— И все же, почему оно так, mon cher maître? — спросила она меня тоном самой послушной ученицы на свете, с бегающими чертиками в глазах и прелестной неправильностью улыбки и тут же без всякой последовательности добавила: — А в жизни счастье так же некрасиво и неинтересно, как в книгах?
— Вряд ли, потому что в жизни на него не смотрят, а им живут — он и она.
— Он и она, — эхом откликнулась Адела и, обернувшись к госпоже М., объявила, что умирает с голоду.
Что ж, обед так обед, и впрямь пора было уже обедать.
Прощаясь со мной у калитки, она сказала с очаровательной улыбкой и прямотой:
— Сегодня я была дерзка с господином наставником, но прощения не прошу, потому что знаю, что уже его получила.
Что я мог на это ответить? Ничего. Потому что ответить так, как мне бы хотелось, уткнувшись лицом в ее колени, я не мог. Не мог и не хотел этого, а она мне об этом безжалостно напоминала.
Оркестр в парке надрывно играл что-то заунывное.
Что мне таить? Она знает, что я обожаю ее, и наблюдает, с каким все-таки чувством — интересно бы знать — мою борьбу с самим собой. С благодарностью? Или все-таки с обидой?
Когда я с Аделой, ежовые рукавицы, в которых я себя держу, не дают разыграться моему воображению, зато дома я занят только Аделой, только ею, ею одной. В двадцать лет любишь не только любимую женщину, любишь саму любовь. В сорок лет воображение беззастенчиво сосредоточено на любимой, безжалостно и сурово отсекая все, что к ней не относится. Скорбен удел человеческий!..
В обезьяньем черепе мирно ворочался инстинкт, и вдруг в некий миг эволюции вспыхнул ледяной пламень эстетики и нравственности, и в его беспощадном свете инстинкт показался отвратительно уродливой, допотопной гадиной — ну разве это не преступление природы против нас, человеков?
Ах, Адела! Я никак не могу отделаться от мысли, что она сегодня говорила о нас, когда возражала против моего ученого занудства, которое каждым своим словом кричало: «Я обожаю тебя! Боже, почему все так скверно? Почему? Сделай так, чтобы мир стал проще, чтобы в нем предусмотрено было счастье!..» Только вопрос — чье? Мое или ее?.. А что значила ее неоконченная фраза? Что она хотела сказать своим многозначительным «и»… Что счастье непременно наступит?..

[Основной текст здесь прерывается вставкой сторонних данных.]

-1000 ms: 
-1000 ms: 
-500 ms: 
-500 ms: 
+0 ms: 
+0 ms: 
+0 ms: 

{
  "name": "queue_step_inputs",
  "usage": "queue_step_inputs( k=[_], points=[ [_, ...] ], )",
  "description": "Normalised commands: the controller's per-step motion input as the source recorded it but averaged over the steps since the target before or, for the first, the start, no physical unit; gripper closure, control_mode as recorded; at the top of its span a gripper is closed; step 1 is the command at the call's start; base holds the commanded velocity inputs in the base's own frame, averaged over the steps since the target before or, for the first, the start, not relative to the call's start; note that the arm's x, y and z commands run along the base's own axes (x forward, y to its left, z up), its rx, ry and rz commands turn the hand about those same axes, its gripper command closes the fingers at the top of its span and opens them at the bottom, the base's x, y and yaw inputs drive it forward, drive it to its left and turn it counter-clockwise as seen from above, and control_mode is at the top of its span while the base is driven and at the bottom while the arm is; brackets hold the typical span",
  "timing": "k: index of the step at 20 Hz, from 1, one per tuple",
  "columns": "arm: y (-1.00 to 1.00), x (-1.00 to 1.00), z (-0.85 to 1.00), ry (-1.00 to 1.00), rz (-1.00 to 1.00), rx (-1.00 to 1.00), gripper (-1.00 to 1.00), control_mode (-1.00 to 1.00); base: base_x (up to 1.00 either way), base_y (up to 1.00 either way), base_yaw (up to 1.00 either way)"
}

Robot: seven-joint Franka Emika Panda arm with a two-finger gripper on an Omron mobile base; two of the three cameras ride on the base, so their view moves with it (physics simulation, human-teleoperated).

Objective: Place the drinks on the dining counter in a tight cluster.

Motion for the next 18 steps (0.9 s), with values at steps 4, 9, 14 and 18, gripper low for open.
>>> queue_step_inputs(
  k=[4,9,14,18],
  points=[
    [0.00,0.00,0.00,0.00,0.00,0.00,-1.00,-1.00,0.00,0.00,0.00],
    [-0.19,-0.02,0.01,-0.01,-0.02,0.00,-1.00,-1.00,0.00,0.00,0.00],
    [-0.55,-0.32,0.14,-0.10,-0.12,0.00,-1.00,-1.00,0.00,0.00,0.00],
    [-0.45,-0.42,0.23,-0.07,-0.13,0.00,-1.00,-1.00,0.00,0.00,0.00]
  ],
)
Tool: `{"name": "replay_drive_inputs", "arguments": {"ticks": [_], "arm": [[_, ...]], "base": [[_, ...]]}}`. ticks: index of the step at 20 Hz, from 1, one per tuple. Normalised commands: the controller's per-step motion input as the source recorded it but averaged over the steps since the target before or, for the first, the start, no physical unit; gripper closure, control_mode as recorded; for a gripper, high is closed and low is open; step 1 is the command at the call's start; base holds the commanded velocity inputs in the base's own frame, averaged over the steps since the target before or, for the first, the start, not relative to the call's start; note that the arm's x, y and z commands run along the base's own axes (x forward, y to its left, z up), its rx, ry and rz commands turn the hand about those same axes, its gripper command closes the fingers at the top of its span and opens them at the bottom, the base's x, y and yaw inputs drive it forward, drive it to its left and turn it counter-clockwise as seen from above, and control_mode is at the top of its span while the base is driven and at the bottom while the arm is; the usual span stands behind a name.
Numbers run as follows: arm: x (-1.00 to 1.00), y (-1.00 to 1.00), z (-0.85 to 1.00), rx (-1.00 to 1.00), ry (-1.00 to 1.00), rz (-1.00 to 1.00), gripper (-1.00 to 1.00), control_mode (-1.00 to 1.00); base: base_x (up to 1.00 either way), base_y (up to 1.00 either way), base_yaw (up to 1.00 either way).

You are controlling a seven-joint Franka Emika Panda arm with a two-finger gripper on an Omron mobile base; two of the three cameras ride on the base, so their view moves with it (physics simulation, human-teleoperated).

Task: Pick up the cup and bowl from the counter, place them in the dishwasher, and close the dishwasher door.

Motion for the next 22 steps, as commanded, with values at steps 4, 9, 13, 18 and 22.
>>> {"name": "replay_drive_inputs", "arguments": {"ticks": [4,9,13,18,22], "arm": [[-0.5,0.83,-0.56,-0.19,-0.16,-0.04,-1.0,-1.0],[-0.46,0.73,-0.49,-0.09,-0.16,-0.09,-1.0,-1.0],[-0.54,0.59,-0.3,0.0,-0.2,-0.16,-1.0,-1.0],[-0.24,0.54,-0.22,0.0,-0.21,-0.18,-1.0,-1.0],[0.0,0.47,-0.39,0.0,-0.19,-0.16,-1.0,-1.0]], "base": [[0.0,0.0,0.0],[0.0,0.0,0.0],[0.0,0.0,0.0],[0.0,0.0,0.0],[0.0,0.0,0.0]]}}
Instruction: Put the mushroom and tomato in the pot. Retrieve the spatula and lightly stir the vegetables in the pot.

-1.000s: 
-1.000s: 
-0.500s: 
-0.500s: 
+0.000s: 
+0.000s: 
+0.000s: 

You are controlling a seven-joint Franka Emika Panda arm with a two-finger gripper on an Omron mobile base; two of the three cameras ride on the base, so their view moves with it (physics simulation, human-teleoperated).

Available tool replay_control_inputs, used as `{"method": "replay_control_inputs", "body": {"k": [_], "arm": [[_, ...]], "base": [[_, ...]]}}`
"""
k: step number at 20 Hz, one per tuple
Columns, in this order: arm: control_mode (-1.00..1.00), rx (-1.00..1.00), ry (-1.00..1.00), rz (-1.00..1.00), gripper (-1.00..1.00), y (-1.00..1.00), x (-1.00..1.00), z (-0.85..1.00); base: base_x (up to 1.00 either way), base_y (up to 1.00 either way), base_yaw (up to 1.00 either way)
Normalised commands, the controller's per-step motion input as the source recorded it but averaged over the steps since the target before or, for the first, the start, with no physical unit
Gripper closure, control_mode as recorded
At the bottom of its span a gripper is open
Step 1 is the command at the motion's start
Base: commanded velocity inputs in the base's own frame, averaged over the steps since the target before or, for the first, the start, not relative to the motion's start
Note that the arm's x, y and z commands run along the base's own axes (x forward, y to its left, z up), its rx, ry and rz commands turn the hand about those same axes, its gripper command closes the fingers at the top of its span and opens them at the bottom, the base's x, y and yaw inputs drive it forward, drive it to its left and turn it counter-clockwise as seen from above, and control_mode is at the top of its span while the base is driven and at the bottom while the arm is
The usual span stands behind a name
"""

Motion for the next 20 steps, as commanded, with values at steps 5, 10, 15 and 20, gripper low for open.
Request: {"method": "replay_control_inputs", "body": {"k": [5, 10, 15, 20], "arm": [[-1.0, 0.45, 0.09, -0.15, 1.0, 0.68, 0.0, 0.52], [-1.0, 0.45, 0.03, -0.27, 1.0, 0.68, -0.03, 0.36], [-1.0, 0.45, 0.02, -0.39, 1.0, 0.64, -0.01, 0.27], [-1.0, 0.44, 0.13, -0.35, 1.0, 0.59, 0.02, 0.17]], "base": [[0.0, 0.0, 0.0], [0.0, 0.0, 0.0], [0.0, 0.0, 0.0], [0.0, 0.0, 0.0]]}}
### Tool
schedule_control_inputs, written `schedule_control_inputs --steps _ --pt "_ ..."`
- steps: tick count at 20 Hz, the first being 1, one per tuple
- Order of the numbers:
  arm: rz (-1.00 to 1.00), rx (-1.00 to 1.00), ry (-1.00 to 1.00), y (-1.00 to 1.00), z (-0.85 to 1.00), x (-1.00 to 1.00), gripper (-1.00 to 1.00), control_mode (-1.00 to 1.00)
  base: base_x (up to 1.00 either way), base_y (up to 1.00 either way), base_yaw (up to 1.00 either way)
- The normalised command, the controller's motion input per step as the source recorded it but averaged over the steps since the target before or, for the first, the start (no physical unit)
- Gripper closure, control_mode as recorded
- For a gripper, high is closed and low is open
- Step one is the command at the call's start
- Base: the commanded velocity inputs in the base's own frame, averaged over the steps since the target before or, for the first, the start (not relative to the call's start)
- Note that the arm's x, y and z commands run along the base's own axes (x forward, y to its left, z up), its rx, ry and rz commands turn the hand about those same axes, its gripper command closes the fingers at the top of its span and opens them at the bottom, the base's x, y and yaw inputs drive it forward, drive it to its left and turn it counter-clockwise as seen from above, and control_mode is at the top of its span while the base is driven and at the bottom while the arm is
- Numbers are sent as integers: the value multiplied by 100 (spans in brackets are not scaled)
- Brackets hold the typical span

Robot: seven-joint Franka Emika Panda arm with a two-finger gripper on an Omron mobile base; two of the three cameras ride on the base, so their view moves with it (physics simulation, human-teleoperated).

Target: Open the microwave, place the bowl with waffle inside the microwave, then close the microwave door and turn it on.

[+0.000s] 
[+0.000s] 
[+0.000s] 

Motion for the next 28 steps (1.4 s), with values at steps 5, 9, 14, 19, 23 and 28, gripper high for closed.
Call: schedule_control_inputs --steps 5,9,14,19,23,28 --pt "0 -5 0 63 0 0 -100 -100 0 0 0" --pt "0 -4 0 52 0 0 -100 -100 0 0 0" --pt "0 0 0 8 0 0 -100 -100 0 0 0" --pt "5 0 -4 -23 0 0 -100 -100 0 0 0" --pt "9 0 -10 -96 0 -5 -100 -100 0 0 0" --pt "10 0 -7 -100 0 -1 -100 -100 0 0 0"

Неужели я ей небезразличен? Но как тогда быть с ее вечной насмешливостью. Ведь истинное чувство серьезно и простодушно до неуклюжести.
…Плутаю и плутаю, словно слепой. Серьезной, собственно, бывает страсть или обожание без надежды на взаимность. Но страсть приходит к женщине лишь после того, что неизбежно вынуждает перейти мужчину с женщиной на «ты». До этого женщина защищается, и главное оружие ее — острый язычок: о-о, здесь она в своей стихии, она кокетничает, она насмешничает, мужчина же глуп и нем от страсти… он вновь обретет свободу ума лишь после запрограммированной природой нелепости, словно по выполнении долга природа вновь отпускает его на волю.
Невольное психологическое наблюдение. (Еще одно!)
Разморенный послеобеденной жарой, разбитый бессонной ночью, я растянулся на диванчике в полутьме затененной комнаты, обратившись мыслями как всегда к Аделе. Мысли мало-помалу обрели вещественность, расцветились, сделались картинками, смешались с цветами на обоях и превратили их в женские головки. Благодаря оптической иллюзии, порожденной утомленным разумом, каждый цветок стал миниатюрой, женским силуэтом, нос с маленькой горбинкой, маленькая грудь, высокая талия. Картинки постепенно расплываются и гаснут вместе с последней искоркой сознания: я не спал часов тридцать.
Нос Клеопатры изменил историю человечества. Скромная Адела неловкой улыбкой лишила разума одного человека, просвещенного, опытного, здравомыслящего.
Духовой оркестр играет увертюру к «Кармен». Забавно слышать, сколько южного пыла вкладывают в ее исполнение эти крестьяне в военных мундирах, рассевшиеся между корчмой и казармой. Восстановив по памяти подлинную Кармен, я ей обрадовался.
Музыка и осеннее — господи, до чего же все быстротечно! — золото солнца. Мерцающее в воздухе золото и было музыкой, сгустившейся до паутинок.
Музыкальная Кармен стонала от смертельной страсти, которой и в помине не было у Мериме.